> _TASK STATEMENT_:
How many lines in the data hold the string "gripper"? State the number alone.

-------------------------

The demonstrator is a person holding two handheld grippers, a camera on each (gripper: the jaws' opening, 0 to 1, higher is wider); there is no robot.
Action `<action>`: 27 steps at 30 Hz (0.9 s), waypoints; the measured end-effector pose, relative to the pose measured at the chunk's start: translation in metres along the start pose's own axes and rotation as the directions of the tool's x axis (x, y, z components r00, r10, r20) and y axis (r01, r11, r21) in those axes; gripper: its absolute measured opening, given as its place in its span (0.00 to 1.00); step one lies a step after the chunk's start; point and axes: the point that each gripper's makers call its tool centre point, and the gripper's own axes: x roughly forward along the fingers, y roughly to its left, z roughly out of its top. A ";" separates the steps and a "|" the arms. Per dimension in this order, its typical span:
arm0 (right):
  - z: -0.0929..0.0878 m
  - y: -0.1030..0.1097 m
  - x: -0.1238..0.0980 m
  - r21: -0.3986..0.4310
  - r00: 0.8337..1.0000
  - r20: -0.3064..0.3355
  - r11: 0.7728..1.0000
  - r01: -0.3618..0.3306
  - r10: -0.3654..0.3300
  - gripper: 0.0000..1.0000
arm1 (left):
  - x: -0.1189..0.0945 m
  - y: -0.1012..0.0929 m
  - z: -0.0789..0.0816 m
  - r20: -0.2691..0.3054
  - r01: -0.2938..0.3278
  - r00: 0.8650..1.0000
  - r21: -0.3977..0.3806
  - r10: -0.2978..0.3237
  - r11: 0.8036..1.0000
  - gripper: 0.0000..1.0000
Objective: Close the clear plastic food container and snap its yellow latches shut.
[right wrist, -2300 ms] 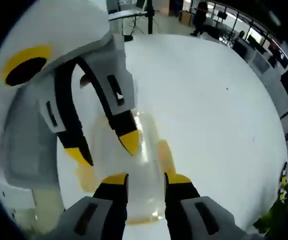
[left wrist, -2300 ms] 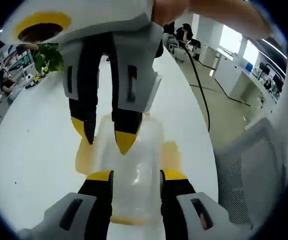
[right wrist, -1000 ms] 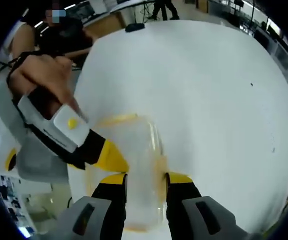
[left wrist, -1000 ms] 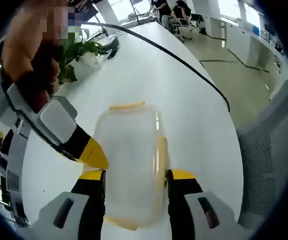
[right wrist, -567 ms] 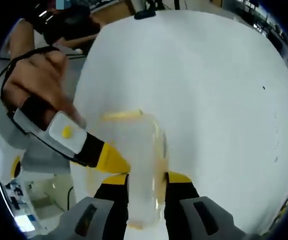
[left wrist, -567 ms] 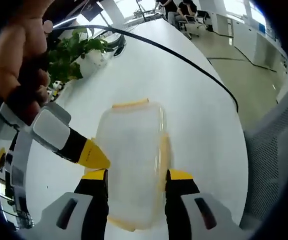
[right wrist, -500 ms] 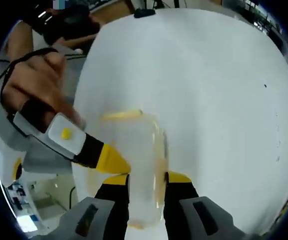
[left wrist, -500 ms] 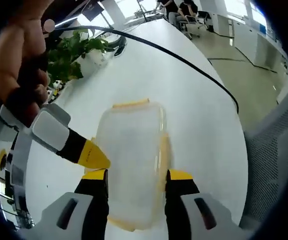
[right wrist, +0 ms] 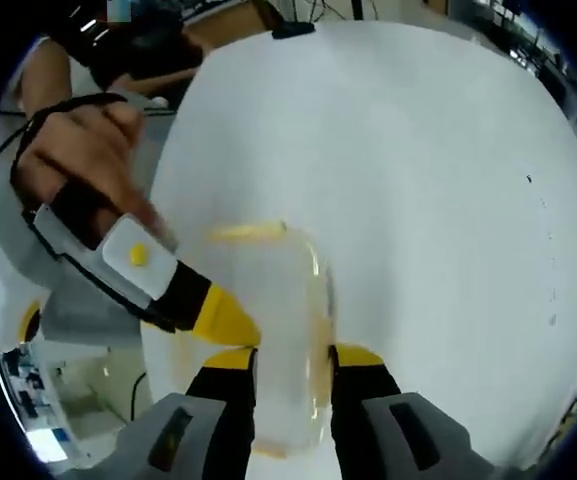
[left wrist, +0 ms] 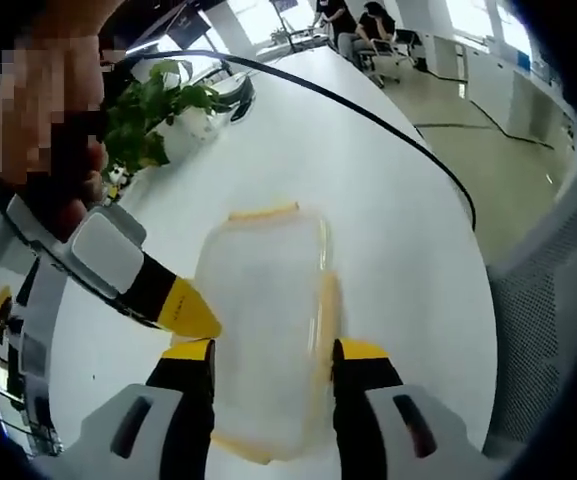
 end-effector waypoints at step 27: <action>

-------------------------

> _SOLUTION_:
4